INSTRUCTIONS TO FOLLOW
Could you repeat all of the entries below word for word, apart from the pictures?

[Records excerpted from a collection]
= Beginning of Section =
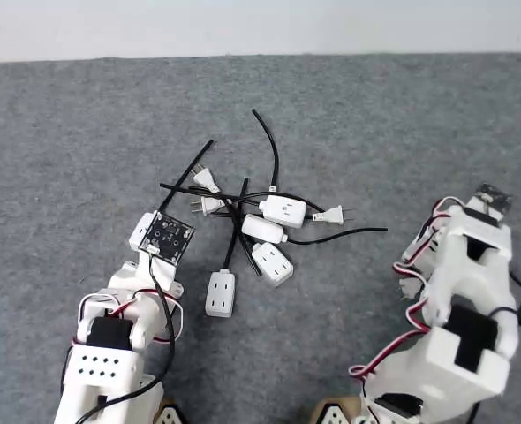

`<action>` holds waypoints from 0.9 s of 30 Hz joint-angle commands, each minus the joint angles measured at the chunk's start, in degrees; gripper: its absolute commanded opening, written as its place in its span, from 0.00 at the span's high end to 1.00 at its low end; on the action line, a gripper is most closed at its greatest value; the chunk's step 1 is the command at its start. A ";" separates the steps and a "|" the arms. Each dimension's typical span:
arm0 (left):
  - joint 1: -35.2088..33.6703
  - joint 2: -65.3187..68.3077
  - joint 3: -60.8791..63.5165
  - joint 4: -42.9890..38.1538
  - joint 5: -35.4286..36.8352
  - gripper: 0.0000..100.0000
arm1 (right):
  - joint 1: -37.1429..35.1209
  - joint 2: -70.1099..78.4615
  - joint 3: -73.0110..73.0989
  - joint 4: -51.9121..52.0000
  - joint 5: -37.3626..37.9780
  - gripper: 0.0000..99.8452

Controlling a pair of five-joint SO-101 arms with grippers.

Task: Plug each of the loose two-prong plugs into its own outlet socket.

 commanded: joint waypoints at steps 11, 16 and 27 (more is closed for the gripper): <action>0.26 -0.79 -0.31 -0.79 -0.70 0.98 | -1.45 -1.89 -4.22 1.01 6.24 0.99; 0.26 -0.79 -0.31 -0.79 -0.70 0.98 | -11.30 -6.20 -5.10 7.52 24.35 0.99; 0.26 -0.79 -0.31 -0.79 -0.70 0.98 | -1.98 -7.25 -18.29 23.08 65.85 0.99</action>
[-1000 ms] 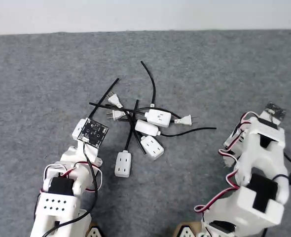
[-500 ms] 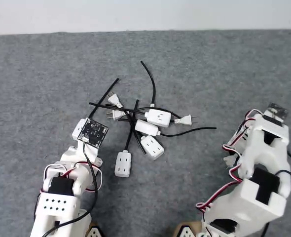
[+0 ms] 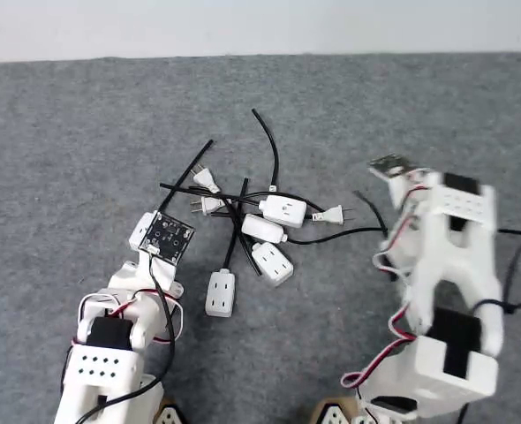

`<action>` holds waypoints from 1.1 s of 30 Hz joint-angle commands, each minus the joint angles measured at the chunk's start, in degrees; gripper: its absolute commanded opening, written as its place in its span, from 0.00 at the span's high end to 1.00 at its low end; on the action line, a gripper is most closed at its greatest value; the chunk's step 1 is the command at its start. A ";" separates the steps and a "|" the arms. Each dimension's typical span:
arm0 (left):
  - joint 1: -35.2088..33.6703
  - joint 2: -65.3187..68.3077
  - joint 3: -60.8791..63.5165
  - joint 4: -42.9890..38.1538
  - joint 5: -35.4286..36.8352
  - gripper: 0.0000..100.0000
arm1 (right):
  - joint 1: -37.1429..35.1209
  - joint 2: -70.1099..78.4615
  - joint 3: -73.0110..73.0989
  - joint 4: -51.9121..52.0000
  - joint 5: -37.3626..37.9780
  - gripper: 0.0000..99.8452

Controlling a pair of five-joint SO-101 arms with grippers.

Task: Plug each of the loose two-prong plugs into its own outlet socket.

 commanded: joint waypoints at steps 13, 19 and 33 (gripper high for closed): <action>0.26 -0.79 -0.31 -0.79 -0.70 0.98 | 20.70 5.49 -4.57 -13.58 12.48 0.99; 0.26 -0.79 -0.31 -0.79 -0.70 0.98 | 22.02 14.20 -5.45 -17.01 12.75 0.88; 0.44 -0.79 -0.31 -0.79 -0.79 0.98 | 22.81 9.89 -18.46 -0.31 5.71 0.87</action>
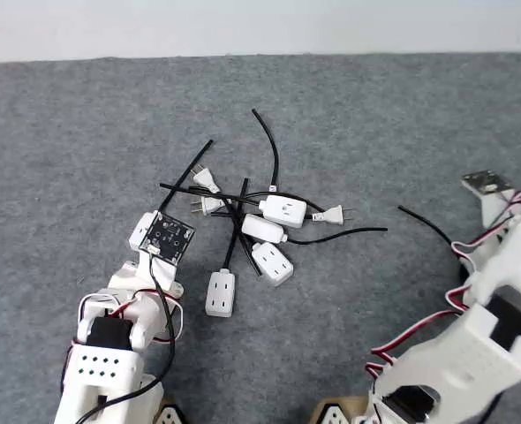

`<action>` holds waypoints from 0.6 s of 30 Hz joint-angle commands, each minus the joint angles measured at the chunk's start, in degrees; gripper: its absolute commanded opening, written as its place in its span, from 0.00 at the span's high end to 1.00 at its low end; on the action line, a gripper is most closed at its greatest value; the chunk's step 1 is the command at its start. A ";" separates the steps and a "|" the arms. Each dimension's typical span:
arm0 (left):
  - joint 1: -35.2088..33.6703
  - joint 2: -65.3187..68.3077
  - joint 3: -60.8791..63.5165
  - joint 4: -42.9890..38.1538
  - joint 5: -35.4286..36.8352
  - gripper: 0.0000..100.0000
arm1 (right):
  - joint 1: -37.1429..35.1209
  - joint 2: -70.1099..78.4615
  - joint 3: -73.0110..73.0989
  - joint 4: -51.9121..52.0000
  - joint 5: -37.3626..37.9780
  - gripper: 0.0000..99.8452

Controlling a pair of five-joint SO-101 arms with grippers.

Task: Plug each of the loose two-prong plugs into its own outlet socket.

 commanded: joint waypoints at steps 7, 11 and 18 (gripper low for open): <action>0.35 -0.79 -0.31 -0.79 -0.44 0.98 | 3.30 -3.91 -4.31 1.89 -7.47 0.99; 0.35 -0.79 -0.31 -0.79 -0.44 0.98 | 3.74 0.31 -4.04 0.31 -7.38 0.99; 0.35 -0.79 -0.31 -0.79 -0.44 0.98 | 2.51 5.23 -4.13 -0.57 -7.38 0.99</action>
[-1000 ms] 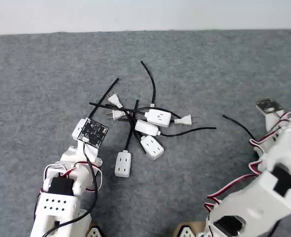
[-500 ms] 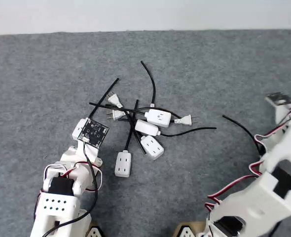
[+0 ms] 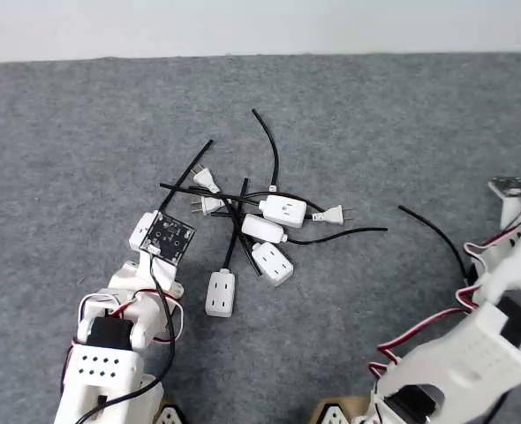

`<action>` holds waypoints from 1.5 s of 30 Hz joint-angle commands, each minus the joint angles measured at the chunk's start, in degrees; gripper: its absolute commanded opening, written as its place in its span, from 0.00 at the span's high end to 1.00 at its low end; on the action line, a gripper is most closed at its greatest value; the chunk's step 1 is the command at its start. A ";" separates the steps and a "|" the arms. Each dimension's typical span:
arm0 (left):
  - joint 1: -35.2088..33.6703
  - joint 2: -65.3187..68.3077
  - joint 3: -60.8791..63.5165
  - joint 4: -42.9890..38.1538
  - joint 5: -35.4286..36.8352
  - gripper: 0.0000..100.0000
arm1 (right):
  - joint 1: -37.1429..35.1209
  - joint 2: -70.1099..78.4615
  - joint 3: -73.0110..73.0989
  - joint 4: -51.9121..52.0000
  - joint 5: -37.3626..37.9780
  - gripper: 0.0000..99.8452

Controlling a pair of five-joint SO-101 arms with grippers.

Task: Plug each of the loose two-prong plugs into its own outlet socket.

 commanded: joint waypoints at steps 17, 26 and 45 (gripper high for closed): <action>0.35 -0.79 -0.31 -0.79 -0.44 0.98 | -4.44 -11.21 -2.02 4.62 -0.70 0.99; 0.35 -0.79 -0.31 -0.79 -0.44 0.98 | 2.42 -9.98 -1.58 0.48 -0.35 0.99; 0.35 -0.79 -0.31 -0.79 -0.44 0.98 | 0.13 3.65 -1.67 -0.92 2.02 0.99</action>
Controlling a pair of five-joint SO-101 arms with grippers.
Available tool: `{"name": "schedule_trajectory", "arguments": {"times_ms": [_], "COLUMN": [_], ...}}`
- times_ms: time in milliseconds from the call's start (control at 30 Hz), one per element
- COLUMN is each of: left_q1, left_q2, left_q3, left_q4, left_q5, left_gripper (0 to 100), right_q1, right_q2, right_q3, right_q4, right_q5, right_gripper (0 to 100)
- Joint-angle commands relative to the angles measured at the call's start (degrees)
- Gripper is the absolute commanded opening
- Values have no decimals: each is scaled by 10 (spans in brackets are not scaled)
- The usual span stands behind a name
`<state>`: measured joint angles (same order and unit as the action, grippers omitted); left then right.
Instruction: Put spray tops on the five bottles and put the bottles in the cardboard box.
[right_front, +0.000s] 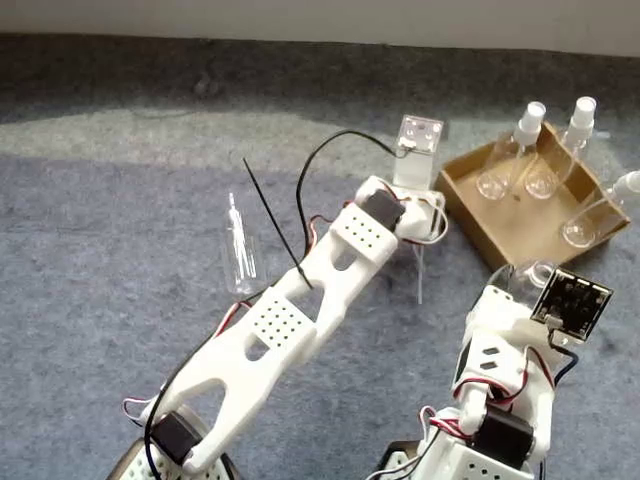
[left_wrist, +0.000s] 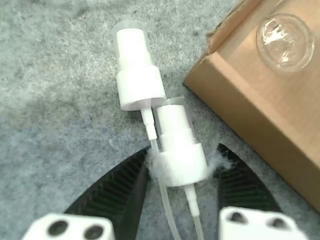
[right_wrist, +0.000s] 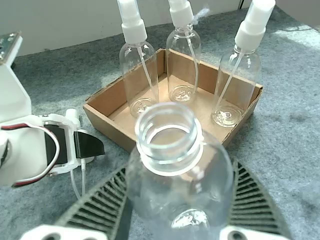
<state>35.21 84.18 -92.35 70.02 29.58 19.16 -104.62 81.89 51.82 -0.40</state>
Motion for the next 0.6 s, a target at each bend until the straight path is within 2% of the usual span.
{"name": "schedule_trajectory", "arguments": {"times_ms": [0, 67, 167, 567], "left_q1": [1, 1, 1, -8], "left_q2": [-8, -8, -8, -13], "left_q3": [-29, -29, -29, -29], "left_q4": [-5, -5, 5, 205], "left_q5": [5, 4, 4, 2], "left_gripper": [31, 2, 24, 24], "right_q1": [7, 7, 7, 7], "right_q2": [-7, -7, -7, -7], "right_q3": [-6, -6, -6, -6], "right_q4": [-18, -18, -18, -18], "right_q5": [0, 0, 0, 0], "right_gripper": [214, 214, 214, 214]}}
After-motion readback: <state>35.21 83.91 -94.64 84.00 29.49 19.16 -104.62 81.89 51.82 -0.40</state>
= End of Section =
ANSWER TO THIS TASK
`<action>` holds waypoints from 0.9 s of 30 Hz joint-angle commands, each minus the joint angles measured at the chunk's start, in degrees; gripper: its absolute commanded opening, written as its place in its span, from 0.00 at the span's high end to 1.00 at its low end; on the action line, a gripper is most closed at its greatest value; the chunk's step 1 is the command at its start. A ";" separates the steps and a "|" the arms. Each dimension's typical span:
arm0 (left):
  - joint 1: -35.2088..33.6703
  - joint 2: -65.3187..68.3077
  - joint 3: -60.8791..63.5165
  - joint 4: -42.9890..38.1538
  - joint 5: -35.4286..36.8352
  - gripper: 0.0000..100.0000
arm1 (right):
  - joint 1: -37.1429..35.1209
  - joint 2: -70.1099..78.4615
  - joint 3: -73.0110..73.0989
  - joint 4: -51.9121..52.0000
  - joint 5: -37.3626..37.9780
  - gripper: 0.0000..99.8452

Controlling a pair of five-joint SO-101 arms with grippers.

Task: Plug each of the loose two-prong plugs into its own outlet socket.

 commanded: joint waypoints at steps 11, 16 and 27 (more is closed for the gripper): <action>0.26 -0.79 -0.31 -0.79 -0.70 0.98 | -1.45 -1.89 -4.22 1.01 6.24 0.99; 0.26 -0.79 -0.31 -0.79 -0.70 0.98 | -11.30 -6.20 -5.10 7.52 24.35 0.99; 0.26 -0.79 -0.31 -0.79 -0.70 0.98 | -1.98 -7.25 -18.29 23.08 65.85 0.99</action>
[-1000 ms] 
[-500 ms] 
[+0 ms] 

`<action>` holds waypoints from 1.1 s of 30 Hz joint-angle commands, each minus the joint angles measured at the chunk's start, in degrees; gripper: its absolute commanded opening, written as its place in its span, from 0.00 at the span's high end to 1.00 at its low end; on the action line, a gripper is most closed at its greatest value; the chunk's step 1 is the command at its start. A ";" separates the steps and a "|" the arms. Each dimension's typical span:
arm0 (left):
  - joint 1: -35.2088..33.6703
  - joint 2: -65.3187..68.3077
  - joint 3: -60.8791..63.5165
  - joint 4: -42.9890..38.1538
  - joint 5: -35.4286..36.8352
  - gripper: 0.0000..100.0000
arm1 (right):
  - joint 1: -37.1429..35.1209
  - joint 2: -70.1099..78.4615
  - joint 3: -73.0110..73.0989
  - joint 4: -51.9121..52.0000
  - joint 5: -37.3626..37.9780
  - gripper: 0.0000..99.8452

Controlling a pair of five-joint SO-101 arms with grippers.

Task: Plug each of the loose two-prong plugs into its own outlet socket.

 commanded: joint waypoints at steps 13, 19 and 33 (gripper high for closed): <action>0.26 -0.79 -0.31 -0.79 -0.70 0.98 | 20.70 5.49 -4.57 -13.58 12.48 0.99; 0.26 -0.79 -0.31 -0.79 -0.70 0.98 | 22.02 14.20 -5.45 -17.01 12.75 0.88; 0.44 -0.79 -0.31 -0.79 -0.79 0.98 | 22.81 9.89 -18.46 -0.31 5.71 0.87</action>

`<action>` holds waypoints from 0.6 s of 30 Hz joint-angle commands, each minus the joint angles measured at the chunk's start, in degrees; gripper: its absolute commanded opening, written as its place in its span, from 0.00 at the span's high end to 1.00 at its low end; on the action line, a gripper is most closed at its greatest value; the chunk's step 1 is the command at its start. A ";" separates the steps and a "|" the arms. Each dimension's typical span:
arm0 (left):
  - joint 1: -35.2088..33.6703
  - joint 2: -65.3187..68.3077
  - joint 3: -60.8791..63.5165
  - joint 4: -42.9890..38.1538
  - joint 5: -35.4286..36.8352
  - gripper: 0.0000..100.0000
arm1 (right):
  - joint 1: -37.1429..35.1209
  - joint 2: -70.1099..78.4615
  - joint 3: -73.0110..73.0989
  - joint 4: -51.9121..52.0000
  - joint 5: -37.3626..37.9780
  - gripper: 0.0000..99.8452

Controlling a pair of five-joint SO-101 arms with grippers.

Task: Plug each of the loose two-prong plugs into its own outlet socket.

 commanded: joint waypoints at steps 7, 11 and 18 (gripper low for open): <action>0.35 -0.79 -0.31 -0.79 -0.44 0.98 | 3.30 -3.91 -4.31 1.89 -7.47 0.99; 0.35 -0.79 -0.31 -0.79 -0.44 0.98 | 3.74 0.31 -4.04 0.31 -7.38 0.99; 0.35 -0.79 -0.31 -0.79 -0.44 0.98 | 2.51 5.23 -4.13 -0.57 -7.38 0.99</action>
[-1000 ms] 
[-500 ms] 
[+0 ms] 

`<action>` holds waypoints from 1.5 s of 30 Hz joint-angle commands, each minus the joint angles measured at the chunk's start, in degrees; gripper: its absolute commanded opening, written as its place in its span, from 0.00 at the span's high end to 1.00 at its low end; on the action line, a gripper is most closed at its greatest value; the chunk's step 1 is the command at its start. A ";" separates the steps and a "|" the arms. Each dimension's typical span:
arm0 (left):
  - joint 1: -35.2088..33.6703
  - joint 2: -65.3187..68.3077
  - joint 3: -60.8791..63.5165
  - joint 4: -42.9890..38.1538
  - joint 5: -35.4286..36.8352
  - gripper: 0.0000..100.0000
arm1 (right):
  - joint 1: -37.1429..35.1209
  - joint 2: -70.1099..78.4615
  - joint 3: -73.0110..73.0989
  - joint 4: -51.9121..52.0000
  - joint 5: -37.3626..37.9780
  - gripper: 0.0000..99.8452

Controlling a pair of five-joint SO-101 arms with grippers.

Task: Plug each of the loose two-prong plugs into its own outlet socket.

 commanded: joint waypoints at steps 17, 26 and 45 (gripper high for closed): <action>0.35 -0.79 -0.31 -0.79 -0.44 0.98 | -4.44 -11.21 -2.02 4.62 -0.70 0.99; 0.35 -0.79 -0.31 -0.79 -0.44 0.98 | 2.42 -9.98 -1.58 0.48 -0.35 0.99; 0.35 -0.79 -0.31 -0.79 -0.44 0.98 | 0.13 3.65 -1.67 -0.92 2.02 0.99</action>
Controlling a pair of five-joint SO-101 arms with grippers.
Available tool: `{"name": "schedule_trajectory", "arguments": {"times_ms": [_], "COLUMN": [_], ...}}`
- times_ms: time in milliseconds from the call's start (control at 30 Hz), one per element
- COLUMN is each of: left_q1, left_q2, left_q3, left_q4, left_q5, left_gripper (0 to 100), right_q1, right_q2, right_q3, right_q4, right_q5, right_gripper (0 to 100)
- Joint-angle commands relative to the angles measured at the call's start (degrees)
- Gripper is the absolute commanded opening
- Values have no decimals: each is scaled by 10 (spans in brackets are not scaled)
- The usual span stands behind a name
`<state>`: measured joint angles (same order and unit as the action, grippers omitted); left then right.
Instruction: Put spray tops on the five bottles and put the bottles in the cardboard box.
[right_front, +0.000s] 
[left_wrist, +0.000s] 
[right_wrist, +0.000s] 
<state>35.21 84.18 -92.35 70.02 29.58 19.16 -104.62 81.89 51.82 -0.40</state>
Motion for the next 0.6 s, a target at each bend until the straight path is within 2% of the usual span.
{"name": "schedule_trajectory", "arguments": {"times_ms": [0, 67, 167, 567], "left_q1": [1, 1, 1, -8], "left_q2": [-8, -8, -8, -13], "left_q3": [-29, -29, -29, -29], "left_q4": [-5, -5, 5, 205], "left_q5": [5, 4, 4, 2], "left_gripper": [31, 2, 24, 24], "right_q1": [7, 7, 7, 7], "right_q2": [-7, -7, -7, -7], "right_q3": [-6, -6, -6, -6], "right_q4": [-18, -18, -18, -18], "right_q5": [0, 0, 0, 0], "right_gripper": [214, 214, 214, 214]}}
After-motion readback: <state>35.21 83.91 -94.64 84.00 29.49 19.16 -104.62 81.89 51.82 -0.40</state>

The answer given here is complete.